* **TASK PROMPT**
Would you retype exactly the lines below, starting with the one that has "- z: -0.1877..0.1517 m" and going on through the one that has "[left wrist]", with no pictures and nothing else?

++++++++++++++++++++

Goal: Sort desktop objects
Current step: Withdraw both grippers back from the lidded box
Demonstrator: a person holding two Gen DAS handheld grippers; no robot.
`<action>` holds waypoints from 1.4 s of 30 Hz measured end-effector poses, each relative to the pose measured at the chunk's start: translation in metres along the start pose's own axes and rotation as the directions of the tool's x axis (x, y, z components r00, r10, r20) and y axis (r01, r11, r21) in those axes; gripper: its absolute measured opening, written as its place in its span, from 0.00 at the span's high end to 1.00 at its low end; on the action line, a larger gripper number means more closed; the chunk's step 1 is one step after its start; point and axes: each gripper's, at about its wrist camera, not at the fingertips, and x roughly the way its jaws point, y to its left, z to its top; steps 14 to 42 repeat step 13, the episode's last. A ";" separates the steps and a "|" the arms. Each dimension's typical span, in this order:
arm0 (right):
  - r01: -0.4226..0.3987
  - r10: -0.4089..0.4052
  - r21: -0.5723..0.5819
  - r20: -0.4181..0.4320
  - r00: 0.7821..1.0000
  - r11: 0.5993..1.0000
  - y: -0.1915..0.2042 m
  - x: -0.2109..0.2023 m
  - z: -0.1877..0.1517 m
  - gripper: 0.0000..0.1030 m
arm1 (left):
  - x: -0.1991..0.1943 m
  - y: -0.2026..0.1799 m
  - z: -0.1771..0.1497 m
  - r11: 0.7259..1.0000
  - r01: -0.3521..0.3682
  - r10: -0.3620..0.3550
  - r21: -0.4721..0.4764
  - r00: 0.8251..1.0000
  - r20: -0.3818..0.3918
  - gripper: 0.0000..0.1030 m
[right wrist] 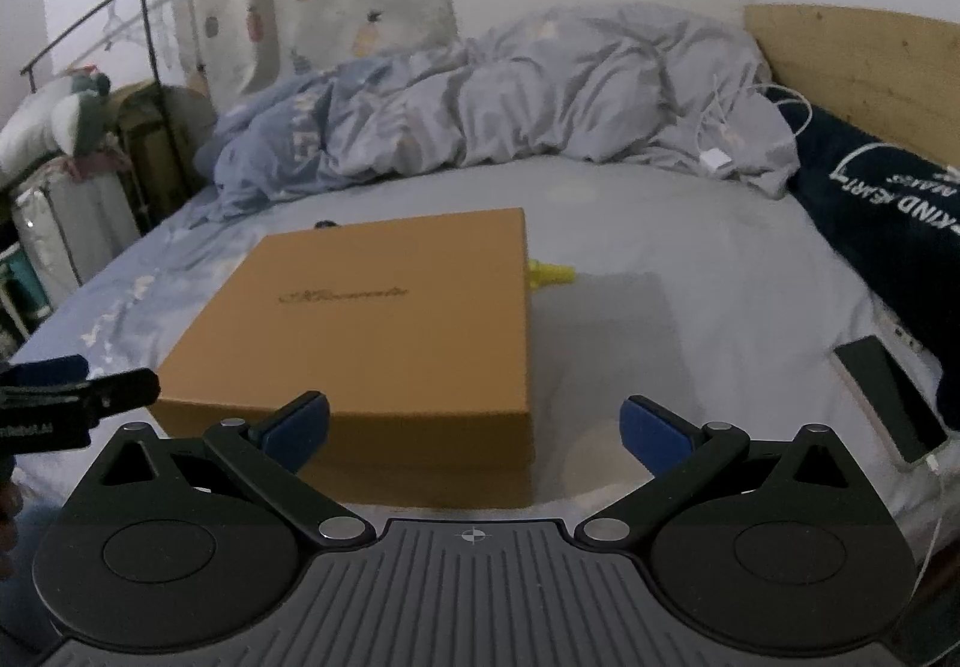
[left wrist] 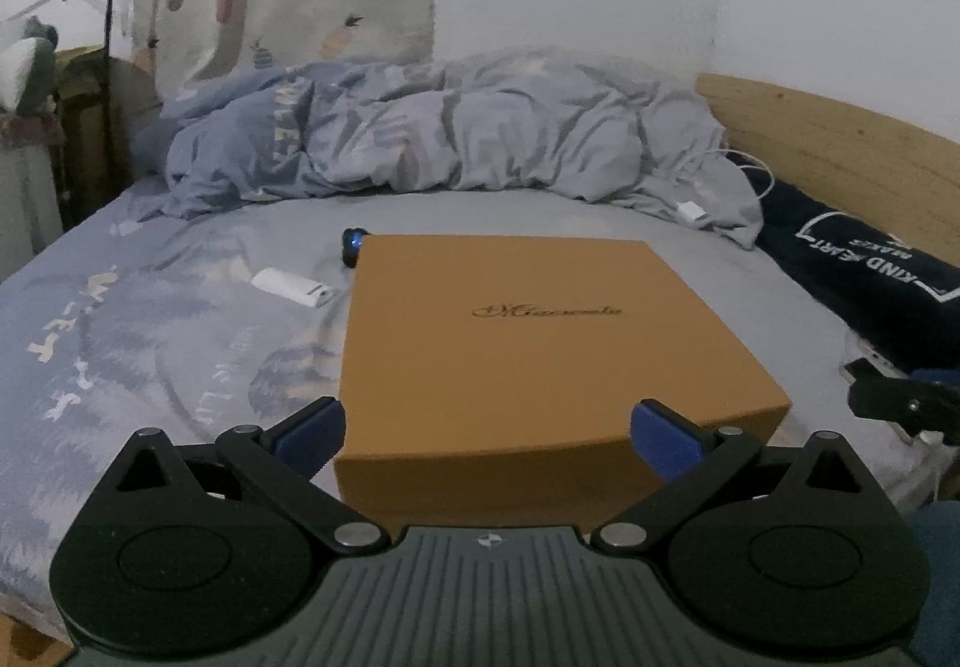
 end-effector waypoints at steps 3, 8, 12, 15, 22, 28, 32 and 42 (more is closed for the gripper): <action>-0.005 0.005 0.014 -0.008 1.000 1.000 0.000 0.001 -0.002 0.00 | -0.001 0.000 0.000 1.000 0.004 -0.004 0.000 1.000 0.005 0.00; -0.010 0.010 0.021 -0.014 1.000 1.000 0.002 0.002 -0.003 0.00 | 0.000 0.002 0.000 1.000 0.016 -0.016 -0.013 1.000 0.003 0.00; -0.013 0.013 0.028 -0.019 1.000 1.000 0.004 0.002 -0.003 0.00 | 0.001 0.004 0.001 0.999 0.024 -0.023 -0.021 1.000 0.004 0.00; -0.012 0.013 0.029 -0.019 1.000 1.000 0.005 0.002 -0.003 0.00 | 0.001 0.004 0.001 1.000 0.024 -0.023 -0.020 1.000 0.004 0.00; -0.012 0.013 0.029 -0.019 1.000 1.000 0.005 0.002 -0.003 0.00 | 0.001 0.004 0.001 1.000 0.024 -0.023 -0.020 1.000 0.004 0.00; -0.012 0.013 0.029 -0.019 1.000 1.000 0.005 0.002 -0.003 0.00 | 0.001 0.004 0.001 1.000 0.024 -0.023 -0.020 1.000 0.004 0.00; -0.012 0.013 0.029 -0.019 1.000 1.000 0.005 0.002 -0.003 0.00 | 0.001 0.004 0.001 1.000 0.024 -0.023 -0.020 1.000 0.004 0.00; -0.012 0.013 0.029 -0.019 1.000 1.000 0.005 0.002 -0.003 0.00 | 0.001 0.004 0.001 1.000 0.024 -0.023 -0.020 1.000 0.004 0.00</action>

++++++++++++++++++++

* **RESULT BELOW**
  - z: -0.1877..0.1517 m
  - gripper: 0.0000..0.1030 m
arm1 (left):
  - x: -0.1991..0.1943 m
  - y: -0.2026..0.1799 m
  - z: -0.1771..0.1497 m
  - r11: 0.7259..1.0000
  - r01: -0.3521..0.3682
  - r10: -0.3620..0.3550
  - r21: -0.4721..0.4764
  - r00: 0.8251..1.0000
  - r20: -0.3818..0.3918
  - gripper: 0.0000..0.1030 m
[right wrist] 
[left wrist] 

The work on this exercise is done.